• _What to work on_
Start at the line in the entries below that contains "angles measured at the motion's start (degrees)", stop at the line that contains "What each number", and output exactly the lines in that span, both ends included.

• _Provided data_
◆ ◆ ◆
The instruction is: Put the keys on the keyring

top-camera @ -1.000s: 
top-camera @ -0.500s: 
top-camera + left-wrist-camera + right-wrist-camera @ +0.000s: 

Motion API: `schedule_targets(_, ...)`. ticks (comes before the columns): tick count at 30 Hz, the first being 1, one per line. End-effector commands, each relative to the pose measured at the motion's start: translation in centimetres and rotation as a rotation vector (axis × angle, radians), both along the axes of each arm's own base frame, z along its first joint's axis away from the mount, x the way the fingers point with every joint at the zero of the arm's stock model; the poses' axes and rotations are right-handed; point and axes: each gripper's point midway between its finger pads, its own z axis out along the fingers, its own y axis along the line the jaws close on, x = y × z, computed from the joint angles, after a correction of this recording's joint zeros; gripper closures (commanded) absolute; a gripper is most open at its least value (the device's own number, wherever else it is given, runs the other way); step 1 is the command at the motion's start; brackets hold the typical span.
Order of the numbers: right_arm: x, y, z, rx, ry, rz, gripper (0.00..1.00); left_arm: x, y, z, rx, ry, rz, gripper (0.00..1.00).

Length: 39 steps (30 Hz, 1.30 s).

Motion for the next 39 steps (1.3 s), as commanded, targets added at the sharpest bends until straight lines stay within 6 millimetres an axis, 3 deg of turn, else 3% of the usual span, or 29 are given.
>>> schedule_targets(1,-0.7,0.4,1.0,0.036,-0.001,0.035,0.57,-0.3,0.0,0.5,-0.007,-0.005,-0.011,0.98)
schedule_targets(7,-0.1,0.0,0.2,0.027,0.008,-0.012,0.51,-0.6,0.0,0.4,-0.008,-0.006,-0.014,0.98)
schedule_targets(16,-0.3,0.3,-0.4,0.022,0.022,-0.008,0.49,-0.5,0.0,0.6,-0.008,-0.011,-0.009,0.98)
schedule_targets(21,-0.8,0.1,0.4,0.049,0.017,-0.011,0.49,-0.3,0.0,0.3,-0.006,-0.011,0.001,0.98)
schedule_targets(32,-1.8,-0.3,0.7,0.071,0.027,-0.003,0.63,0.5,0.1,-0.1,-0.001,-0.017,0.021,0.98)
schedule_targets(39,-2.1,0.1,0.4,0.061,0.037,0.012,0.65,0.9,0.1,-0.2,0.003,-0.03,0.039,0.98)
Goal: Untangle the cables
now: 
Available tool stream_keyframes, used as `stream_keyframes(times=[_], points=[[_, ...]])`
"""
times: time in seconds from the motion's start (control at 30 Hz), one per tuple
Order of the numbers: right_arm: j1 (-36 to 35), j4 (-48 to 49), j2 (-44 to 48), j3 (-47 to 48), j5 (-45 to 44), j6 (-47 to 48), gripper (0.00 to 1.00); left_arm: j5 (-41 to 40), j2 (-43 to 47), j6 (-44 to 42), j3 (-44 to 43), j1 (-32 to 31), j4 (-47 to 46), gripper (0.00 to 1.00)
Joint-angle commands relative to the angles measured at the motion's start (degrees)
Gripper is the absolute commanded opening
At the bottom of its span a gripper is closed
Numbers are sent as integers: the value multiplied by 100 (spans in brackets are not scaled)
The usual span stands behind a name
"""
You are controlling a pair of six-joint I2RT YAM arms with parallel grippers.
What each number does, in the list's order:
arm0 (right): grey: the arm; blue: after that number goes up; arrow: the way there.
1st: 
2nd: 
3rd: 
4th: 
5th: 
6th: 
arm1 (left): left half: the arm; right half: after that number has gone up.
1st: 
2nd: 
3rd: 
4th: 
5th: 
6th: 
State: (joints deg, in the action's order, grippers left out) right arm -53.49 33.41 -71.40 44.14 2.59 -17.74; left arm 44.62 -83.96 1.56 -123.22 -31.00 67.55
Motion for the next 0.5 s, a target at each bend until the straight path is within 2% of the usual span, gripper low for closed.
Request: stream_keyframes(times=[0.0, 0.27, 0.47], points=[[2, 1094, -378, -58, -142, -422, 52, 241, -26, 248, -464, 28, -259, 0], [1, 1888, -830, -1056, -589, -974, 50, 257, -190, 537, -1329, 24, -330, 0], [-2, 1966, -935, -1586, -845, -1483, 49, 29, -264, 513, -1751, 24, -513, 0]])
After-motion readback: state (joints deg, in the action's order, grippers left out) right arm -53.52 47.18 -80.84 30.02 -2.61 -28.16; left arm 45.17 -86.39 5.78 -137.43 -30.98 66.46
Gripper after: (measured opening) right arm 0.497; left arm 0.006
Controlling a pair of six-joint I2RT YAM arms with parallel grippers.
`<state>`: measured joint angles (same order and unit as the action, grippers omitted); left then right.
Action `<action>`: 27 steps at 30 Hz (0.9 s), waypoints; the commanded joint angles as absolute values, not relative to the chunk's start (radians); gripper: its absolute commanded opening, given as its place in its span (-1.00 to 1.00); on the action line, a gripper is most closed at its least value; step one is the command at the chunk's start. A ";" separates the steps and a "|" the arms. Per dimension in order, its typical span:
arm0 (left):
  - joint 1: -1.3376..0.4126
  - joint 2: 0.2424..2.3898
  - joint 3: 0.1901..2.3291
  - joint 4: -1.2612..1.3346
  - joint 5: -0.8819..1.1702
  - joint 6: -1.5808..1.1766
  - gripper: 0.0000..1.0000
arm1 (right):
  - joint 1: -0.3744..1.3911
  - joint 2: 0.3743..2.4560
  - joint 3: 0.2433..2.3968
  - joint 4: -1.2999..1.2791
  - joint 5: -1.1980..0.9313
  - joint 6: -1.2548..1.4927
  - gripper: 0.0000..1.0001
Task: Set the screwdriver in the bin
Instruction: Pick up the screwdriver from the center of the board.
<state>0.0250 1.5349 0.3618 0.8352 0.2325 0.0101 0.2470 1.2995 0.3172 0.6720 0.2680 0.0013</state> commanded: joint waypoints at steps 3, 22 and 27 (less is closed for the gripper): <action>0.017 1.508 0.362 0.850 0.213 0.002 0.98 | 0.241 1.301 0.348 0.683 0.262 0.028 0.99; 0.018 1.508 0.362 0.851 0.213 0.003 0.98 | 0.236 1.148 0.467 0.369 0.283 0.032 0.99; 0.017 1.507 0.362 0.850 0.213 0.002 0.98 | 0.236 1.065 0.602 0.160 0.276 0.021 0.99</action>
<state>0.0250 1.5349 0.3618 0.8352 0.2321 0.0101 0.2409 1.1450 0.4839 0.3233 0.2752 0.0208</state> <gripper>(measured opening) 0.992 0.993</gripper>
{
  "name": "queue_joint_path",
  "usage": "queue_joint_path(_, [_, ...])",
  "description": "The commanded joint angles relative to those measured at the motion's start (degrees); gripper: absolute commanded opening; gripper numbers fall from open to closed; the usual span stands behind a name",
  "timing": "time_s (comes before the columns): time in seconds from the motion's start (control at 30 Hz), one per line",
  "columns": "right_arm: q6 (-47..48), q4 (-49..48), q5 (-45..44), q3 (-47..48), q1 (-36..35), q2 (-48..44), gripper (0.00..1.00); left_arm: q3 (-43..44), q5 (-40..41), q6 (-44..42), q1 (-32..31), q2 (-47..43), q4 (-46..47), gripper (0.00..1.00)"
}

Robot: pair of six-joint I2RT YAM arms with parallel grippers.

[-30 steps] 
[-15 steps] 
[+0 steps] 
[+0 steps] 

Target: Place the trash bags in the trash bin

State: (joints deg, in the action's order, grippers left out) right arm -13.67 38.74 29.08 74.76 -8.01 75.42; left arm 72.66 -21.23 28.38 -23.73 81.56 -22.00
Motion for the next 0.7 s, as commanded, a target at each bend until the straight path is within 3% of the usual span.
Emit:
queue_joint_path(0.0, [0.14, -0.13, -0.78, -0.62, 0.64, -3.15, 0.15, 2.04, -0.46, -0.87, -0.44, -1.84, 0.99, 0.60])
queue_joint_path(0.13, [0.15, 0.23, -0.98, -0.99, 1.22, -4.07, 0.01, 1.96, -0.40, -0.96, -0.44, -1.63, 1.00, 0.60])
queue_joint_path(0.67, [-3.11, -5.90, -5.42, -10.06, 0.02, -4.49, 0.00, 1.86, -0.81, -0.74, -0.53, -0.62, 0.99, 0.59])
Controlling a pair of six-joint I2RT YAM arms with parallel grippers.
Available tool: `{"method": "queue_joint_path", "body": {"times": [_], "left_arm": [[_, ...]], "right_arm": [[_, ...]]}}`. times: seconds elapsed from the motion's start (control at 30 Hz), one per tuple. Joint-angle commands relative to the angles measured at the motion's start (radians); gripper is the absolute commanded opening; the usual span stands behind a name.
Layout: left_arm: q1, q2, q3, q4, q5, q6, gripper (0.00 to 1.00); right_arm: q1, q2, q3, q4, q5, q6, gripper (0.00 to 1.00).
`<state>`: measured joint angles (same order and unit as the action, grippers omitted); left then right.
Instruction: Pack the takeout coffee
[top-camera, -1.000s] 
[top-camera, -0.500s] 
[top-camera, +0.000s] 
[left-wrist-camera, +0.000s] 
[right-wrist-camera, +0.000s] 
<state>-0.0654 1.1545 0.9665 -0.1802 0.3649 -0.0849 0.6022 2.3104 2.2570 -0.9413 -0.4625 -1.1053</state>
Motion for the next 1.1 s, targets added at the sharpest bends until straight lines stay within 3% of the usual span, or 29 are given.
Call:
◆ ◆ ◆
• _Answer space_
Joint-angle commands relative to the angles measured at the motion's start (degrees)
Gripper is the absolute commanded opening
At the bottom of its span a gripper is closed
Numbers are sent as integers: the value multiplied by 100 (spans in brackets are not scaled)
The usual span stands behind a name
"""
You are controlling a pair of six-joint I2RT YAM arms with parallel grippers.
What each number does, in the list's order:

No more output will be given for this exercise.